97 minutes (12) 2006
MVM DVD Region 2 retail

RATING: 7/10
reviewed by Paul Higson
Black Cat: Cataclysm (an overenthusiastic subtitle), volume five in the entertaining anime series, sees a slight dip in standard as the story weakens, becomes guarded when it comes to the removal of characters and delivers only the most rudimentary of moral lessons. Chapter 17: Napping Cat ('Dozing Cat' on the disc) sees the story waylaid momentarily by a side adventure for Train Heartnet. Removing the opening and closing titles, and the teasers, each episode has little over 20 minutes to tell part of the story and sojourns from the main story thread have only that time to establish new characters, a story and a resolution. This story appears to be too big for the slight conclusion. It is less of a breather and more of an interruption. Though seemingly removed from the main story we can remain suspicious and there is the hint that Saki, the sweet but battling young woman in her own now very private war, comes from the same people as Saya.

Chapter 18: Cat Sets Sail opens with Cat-san and company, Grin and the Sweepers Attendance assembled on the quay of a coastal town facing Kraken Island, which is home to the Apostles of the Stars.
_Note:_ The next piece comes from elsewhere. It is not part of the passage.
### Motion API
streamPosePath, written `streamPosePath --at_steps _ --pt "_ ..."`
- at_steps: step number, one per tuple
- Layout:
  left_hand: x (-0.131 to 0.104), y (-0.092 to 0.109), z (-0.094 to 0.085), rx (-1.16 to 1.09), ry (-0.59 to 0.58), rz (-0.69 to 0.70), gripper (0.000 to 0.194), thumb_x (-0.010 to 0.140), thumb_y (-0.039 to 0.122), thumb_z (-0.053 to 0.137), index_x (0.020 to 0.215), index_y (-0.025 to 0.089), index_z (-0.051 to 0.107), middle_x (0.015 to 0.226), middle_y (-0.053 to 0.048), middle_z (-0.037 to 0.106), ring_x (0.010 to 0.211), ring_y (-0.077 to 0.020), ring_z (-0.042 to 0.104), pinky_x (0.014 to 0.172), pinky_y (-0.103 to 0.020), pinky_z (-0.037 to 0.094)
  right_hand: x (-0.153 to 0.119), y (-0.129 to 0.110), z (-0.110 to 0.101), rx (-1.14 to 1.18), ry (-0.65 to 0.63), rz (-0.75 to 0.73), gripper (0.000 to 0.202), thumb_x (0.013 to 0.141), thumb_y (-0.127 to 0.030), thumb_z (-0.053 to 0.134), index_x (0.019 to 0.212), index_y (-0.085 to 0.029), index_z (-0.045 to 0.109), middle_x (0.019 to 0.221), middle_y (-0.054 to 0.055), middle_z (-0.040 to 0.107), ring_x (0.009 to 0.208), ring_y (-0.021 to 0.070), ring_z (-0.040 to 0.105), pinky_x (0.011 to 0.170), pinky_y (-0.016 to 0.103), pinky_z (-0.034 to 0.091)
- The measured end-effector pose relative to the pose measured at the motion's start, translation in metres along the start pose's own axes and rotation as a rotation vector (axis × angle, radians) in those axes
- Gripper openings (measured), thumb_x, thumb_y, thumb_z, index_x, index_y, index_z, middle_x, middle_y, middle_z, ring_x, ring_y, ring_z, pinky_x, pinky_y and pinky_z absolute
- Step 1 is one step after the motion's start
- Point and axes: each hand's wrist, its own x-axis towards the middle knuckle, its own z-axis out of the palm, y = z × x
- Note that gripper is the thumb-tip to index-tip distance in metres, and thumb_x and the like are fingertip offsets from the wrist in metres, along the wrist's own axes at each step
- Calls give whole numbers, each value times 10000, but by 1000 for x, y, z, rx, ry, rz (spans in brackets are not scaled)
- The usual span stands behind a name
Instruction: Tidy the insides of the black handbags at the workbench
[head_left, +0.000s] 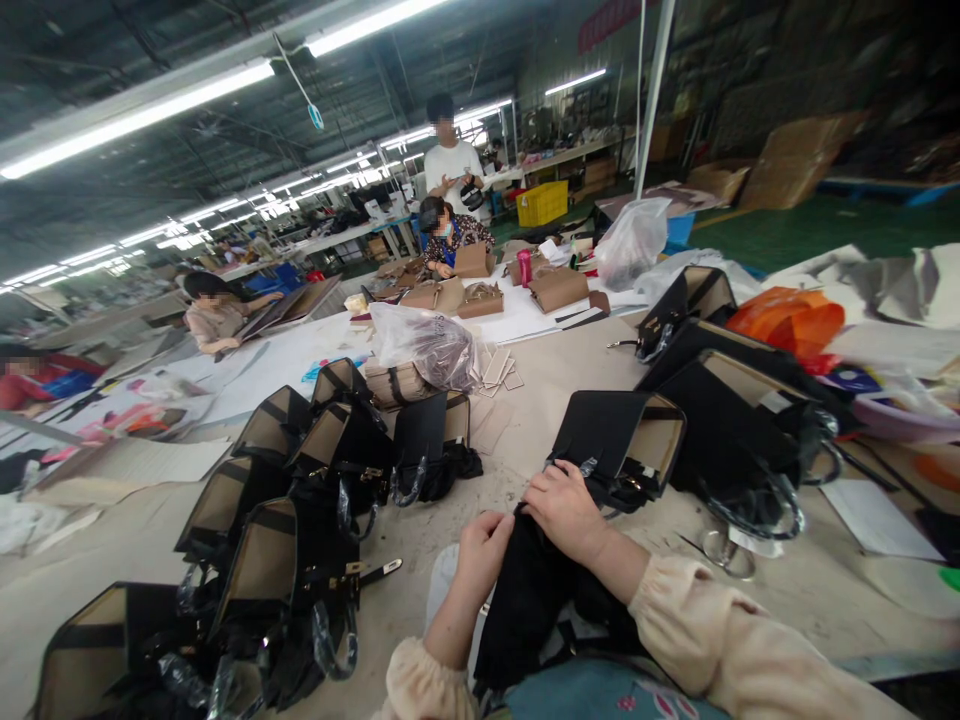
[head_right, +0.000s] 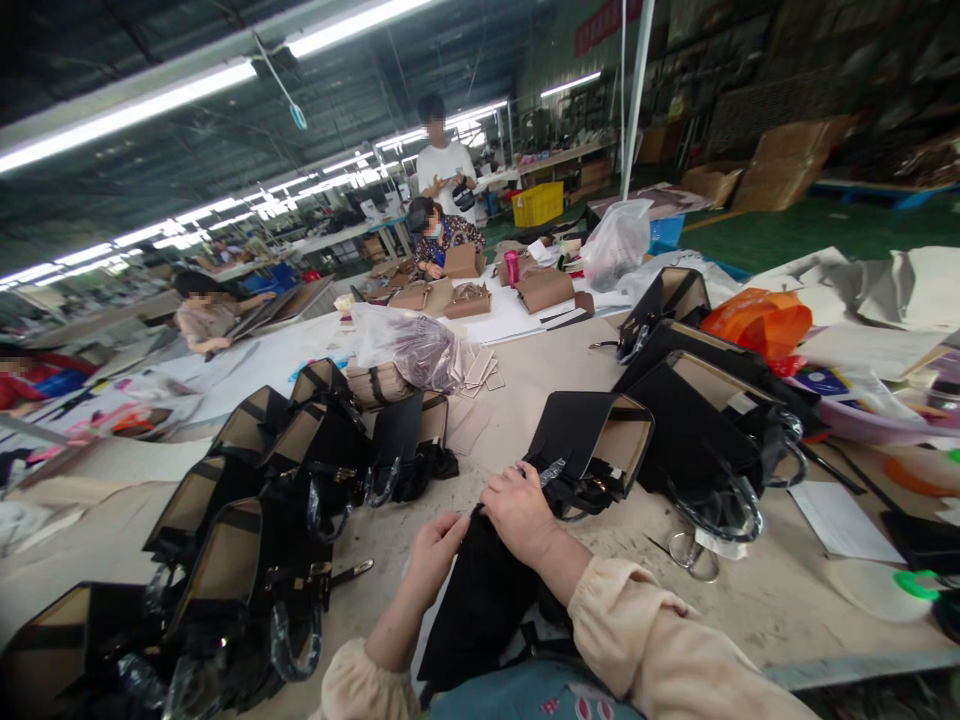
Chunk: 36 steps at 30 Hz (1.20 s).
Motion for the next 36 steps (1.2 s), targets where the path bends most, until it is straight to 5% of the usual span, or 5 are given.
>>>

Grin is exposed by Train as Chronos #10 Lin Shaolee who admits that the purpose of the sweeper recruitment was as a distraction force to open up the island for the Chronos numbers own attack squad. The sweepers are considered dispensable. Learning this, the alliance disbands though for the majority it is to the nearest bar. Train, Sven, Eve and Rinsley mean to proceed to the island but the Apostle doctor has created homunculi that descend on the coastal town wreaking havoc. Sweepers and allies alike do battle with the monsters and Lin Shaolee is forced to admit a new found admiration for the sweepers who have jumped into action without any negotiation of a fee or monetary award.

For Chapter 19: Sprinting Cat our heroes survive a bomb attack from Echidna Parass and are washed ashore in disparate groupings. Rinslett is the only one to skip the battle, leaving on another secretive mission. The big kid that I am there is a lot to revel in as the episode is a non-stop series of tussles between a splintering of heroes and the newly enhanced model of homunculi, a fusion of nanotechnology and Tao, and therefore more difficult to despatch. The war is dizzying and exciting, though a little kill shy. There will be deaths on both sides (or will there? - as a member of Chronos and a member of the Apostles appear to breath their last) but the makers seem uncertain about the popularity of both heroes and villains and trepidant about the ultimate removal of a character lest it is some viewer's favourite. Preta Ghoul is back, recruited by the Apostles for the fight, and in his delusional state he mistakes feisty sweeper girl Silphy for the dead Saya. Eve will take on Leon and though Sephiria advances on Creed she must first go through Echidna.

A satisfying episode is followed by a disappointing continuation of these battles in Chapter 20: The Cat's Showdown (titled 'Cat Faces A Showdown' on the disc). Creed is demented, has a god complex, and with nanotechnology and Tao magic in his body is now self-regenerating and possibly eternal unless Black Cat can stop him. Sephiria urges Train to use the Orichalcum bullet, which will attack the villain's system down to the molecular structure, but he is reluctant to go in for the kill. Meanwhile, Sven and Eve try to keep an unconscious Silphy safe from Preta Ghoul. The Apostles seem to be crushed but as the episode closes and we wonder where the story can go for what might be the concluding four chapters several Chronos numbers 'copter out with the few 'undealt' with Apostles taken into 'custody' with Sephiria left out in the cold. The numbers left behind have either failed or follow too truly the moral brief of the Chronos, when the domination many accuse them of is the true objective as the old numbers fall and are replaced. The series is still good, but the creators are falling too in love with their creation and the combined promise of seismic shifts and the unwillingness to act murderously on the cast feels dishonest. The viewer feels ragged and toyed with.